Please return all lines from the records below that include the string "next".

# # # # #

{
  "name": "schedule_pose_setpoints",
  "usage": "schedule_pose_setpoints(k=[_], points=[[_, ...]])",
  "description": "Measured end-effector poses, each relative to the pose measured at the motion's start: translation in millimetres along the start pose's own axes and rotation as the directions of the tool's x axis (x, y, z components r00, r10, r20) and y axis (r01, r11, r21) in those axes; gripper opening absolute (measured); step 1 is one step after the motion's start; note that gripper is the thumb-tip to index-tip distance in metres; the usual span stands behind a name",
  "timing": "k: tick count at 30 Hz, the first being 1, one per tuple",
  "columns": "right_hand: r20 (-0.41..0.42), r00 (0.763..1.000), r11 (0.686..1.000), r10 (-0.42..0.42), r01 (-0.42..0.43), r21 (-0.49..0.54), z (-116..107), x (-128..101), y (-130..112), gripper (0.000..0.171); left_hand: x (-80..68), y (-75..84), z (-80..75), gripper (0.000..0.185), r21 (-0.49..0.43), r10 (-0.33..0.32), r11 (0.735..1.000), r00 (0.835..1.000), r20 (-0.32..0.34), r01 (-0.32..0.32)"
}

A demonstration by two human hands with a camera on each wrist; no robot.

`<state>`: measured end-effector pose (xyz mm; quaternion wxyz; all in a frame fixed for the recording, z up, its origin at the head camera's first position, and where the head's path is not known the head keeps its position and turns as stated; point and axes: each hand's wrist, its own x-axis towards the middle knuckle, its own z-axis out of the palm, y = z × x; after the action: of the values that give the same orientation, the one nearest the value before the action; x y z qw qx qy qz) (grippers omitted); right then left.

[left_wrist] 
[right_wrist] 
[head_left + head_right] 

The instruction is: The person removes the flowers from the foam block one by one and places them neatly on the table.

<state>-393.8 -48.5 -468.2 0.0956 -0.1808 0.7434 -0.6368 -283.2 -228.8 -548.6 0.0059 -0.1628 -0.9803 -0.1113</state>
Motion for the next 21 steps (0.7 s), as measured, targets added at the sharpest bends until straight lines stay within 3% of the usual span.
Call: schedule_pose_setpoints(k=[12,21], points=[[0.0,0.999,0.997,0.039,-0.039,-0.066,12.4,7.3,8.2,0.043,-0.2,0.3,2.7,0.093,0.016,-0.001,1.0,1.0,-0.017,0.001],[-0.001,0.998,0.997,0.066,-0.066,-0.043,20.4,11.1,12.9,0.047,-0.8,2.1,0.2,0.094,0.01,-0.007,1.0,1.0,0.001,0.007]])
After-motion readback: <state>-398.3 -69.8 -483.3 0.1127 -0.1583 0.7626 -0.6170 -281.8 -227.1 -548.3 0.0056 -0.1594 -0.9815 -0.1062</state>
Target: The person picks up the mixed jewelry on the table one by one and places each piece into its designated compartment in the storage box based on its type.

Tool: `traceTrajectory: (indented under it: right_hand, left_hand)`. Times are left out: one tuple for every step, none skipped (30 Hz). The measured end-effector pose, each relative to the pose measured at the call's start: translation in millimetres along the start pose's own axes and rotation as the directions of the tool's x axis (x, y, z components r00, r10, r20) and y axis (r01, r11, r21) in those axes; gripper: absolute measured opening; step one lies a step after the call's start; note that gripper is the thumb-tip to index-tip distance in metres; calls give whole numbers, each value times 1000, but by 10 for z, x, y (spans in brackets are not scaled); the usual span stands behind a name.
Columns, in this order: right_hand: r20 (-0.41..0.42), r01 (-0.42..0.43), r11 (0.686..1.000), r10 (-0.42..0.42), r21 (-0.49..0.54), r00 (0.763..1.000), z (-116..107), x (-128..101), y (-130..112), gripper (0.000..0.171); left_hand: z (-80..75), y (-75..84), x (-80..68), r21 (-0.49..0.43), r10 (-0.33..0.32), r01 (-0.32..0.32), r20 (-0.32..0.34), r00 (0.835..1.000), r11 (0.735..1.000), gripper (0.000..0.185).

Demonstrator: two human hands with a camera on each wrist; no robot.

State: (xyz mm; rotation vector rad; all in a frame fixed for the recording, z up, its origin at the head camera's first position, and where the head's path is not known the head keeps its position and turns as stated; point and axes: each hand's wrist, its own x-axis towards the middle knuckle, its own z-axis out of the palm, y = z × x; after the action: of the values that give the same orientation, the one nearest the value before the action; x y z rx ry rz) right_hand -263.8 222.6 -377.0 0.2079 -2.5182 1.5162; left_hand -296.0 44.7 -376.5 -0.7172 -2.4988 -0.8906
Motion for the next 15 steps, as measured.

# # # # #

(EXERCISE OUTPUT)
Motion for the next 21 steps (0.7 s), as measured, targets added at the sharpest bends until straight lines stay within 3% of the usual span.
Motion for the next 15 steps, as measured.

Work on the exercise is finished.